また1982(昭和57)年の開業当時から毎時1~2本程度の運行が確保されてきた「はまゆう号」は、宮崎・鹿児島両県の県庁所在地を結ぶだけでなく、宮崎空港・鹿児島空港からの利用も多かったため、空港利用者の大幅減も影響が大きかったと見られます。
高速バスの次なるトレンドは「密なし通勤」「近くへ快適に」?
「地方から大都市への足」「観光地への足」など、高速バスがこれまでの成功事例に頼ることが難しくなる中、「近距離」「主要鉄道駅を経由しない」「通勤時間でリモートワーク」など、新たな需要に路線に活路を見出す事例が増えています。
🚌●神姫バス ・開業:姫路市内~三宮・神戸空港線「快適特急 らっきゃライナー」 ※実証実験
・増便:三田~大阪線(阪神バスが共同運行に参入)
JR神戸線の新快速で約40分の姫路~三宮間、一見すると高速バスが参入する隙間はないかに見えます。しかし「らっきゃライナー」がカバーするのは姫路市北部の田寺・横関・大寿台など、渋滞などによって姫路駅へのアクセスに時間がかかる地域ばかり。市の中心部である姫路駅・姫路城近辺を経由せず三宮方面を目指す新路線です。
神姫バスはほかにも今回のダイヤ改正で、兵庫県三田市郊外の「ウッディタウン」から三田駅に寄らず大阪市内へ向かう路線の大幅増便、終バス繰り下げなど、思い切った施策を行っています。

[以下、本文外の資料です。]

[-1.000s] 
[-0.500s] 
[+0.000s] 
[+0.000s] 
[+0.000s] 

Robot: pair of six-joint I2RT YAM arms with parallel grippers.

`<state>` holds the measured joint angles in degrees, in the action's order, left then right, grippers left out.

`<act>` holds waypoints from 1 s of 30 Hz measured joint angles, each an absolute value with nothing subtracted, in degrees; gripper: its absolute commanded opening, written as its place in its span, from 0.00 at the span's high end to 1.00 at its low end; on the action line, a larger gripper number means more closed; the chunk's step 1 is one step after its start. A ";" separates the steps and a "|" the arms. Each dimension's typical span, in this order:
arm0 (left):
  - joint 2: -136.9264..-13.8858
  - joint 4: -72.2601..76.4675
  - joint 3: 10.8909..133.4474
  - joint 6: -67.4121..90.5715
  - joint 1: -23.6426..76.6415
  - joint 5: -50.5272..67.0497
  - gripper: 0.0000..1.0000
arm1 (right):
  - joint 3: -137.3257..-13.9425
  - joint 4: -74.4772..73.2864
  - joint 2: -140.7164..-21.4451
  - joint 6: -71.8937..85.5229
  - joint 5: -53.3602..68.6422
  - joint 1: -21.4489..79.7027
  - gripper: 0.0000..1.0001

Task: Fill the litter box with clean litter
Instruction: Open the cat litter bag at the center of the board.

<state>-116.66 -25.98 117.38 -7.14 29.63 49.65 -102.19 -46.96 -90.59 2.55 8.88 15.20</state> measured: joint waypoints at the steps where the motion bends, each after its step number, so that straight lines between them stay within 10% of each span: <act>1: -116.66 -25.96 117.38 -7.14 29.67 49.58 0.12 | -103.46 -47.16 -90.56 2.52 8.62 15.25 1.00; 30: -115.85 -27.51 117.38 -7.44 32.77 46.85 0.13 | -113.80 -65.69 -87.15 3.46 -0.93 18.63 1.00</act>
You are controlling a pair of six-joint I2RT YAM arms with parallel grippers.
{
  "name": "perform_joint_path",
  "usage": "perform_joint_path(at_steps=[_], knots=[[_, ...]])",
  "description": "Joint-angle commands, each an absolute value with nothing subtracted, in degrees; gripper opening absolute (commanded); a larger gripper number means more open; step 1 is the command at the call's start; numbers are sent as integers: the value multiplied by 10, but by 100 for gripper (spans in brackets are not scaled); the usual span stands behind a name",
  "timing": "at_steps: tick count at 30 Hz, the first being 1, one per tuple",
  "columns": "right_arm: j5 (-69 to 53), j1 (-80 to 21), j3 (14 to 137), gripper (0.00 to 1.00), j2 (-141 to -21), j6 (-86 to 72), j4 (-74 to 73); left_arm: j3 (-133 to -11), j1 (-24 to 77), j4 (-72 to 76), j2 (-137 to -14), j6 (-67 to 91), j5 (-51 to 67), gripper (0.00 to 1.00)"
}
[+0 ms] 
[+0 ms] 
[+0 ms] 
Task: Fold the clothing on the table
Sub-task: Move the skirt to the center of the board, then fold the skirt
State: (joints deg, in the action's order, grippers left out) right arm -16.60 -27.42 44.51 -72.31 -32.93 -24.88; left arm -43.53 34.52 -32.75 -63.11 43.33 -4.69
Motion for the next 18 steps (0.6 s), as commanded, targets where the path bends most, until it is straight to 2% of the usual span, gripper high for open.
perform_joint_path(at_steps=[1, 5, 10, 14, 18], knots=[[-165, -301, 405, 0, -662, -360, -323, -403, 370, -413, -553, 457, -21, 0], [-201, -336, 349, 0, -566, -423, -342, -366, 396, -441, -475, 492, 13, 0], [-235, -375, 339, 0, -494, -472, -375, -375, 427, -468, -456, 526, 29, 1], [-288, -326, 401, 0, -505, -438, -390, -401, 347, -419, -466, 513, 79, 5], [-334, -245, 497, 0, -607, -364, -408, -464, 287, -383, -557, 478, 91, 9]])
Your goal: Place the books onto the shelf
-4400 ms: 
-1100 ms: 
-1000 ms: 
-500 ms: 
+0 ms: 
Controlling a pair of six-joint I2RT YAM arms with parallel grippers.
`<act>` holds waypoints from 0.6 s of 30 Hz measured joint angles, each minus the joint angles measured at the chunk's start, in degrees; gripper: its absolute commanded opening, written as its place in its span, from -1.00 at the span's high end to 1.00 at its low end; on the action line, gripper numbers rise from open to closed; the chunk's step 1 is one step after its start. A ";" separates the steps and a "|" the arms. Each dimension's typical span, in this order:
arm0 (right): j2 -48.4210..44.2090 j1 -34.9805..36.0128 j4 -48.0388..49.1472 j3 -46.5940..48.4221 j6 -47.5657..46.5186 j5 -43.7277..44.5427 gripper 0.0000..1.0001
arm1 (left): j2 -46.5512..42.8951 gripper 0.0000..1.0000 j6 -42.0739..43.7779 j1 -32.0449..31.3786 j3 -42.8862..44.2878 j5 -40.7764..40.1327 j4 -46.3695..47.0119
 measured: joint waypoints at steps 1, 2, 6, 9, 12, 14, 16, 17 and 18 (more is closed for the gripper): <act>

姫路と三田はともに「市のJRの中心駅から乗っても座れない」(手前側の駅から混雑している)ことで知られ、鉄道と違って「座れる」という利点を発揮しているといえるでしょう。
また、こうした通勤目的のバスでは、東急バスが2021年2月から4月の平日に実証実験として運行している「Satellite Biz Liner」(たまプラーザ駅~東京駅)も特徴的です。「シェアオフィスバス」とのキャッチフレーズでリモートワークの環境を整え、東急田園都市線ユーザーへ新しい通勤スタイルを提案しています。
🚌●京成バス・小湊鉄道 ・開業:松戸駅~三井アウトレットパーク木更津線
京成バスと小湊鉄道も3月16日から、「近場の買い物」に主眼を置いた新路線を開設。松戸に近い外環道を活用したもので、松戸駅と三井アウトレットパーク木更津をノンストップ、最短75分で結びます。高速バスのトランクルームにベビーカーや大きな荷物も預けられ、ショッピングの役に立ちそうです。
※ ※ ※
このほか、路線の統合や延伸も行われます。
🚌東急バスはフジエクスプレスと共同(富士急湘南バスから変更)で4月1日から、日吉・たまプラーザ~御殿場プレミアム・アウトレット線を、山中湖や富士急ハイランド・河口湖まで延伸します。日吉方面~河口湖方面の直行便と、御殿場プレミアム・アウトレットパーク線を統合する形です。
また山梨交通と京急バスも4月16日から、これまで別々に運行していた竜王・甲府~羽田空港線と、竜王・甲府~横浜駅線(特定日のみ運行)を統合し、横浜駅経由の羽田空港線として装いを新たにします。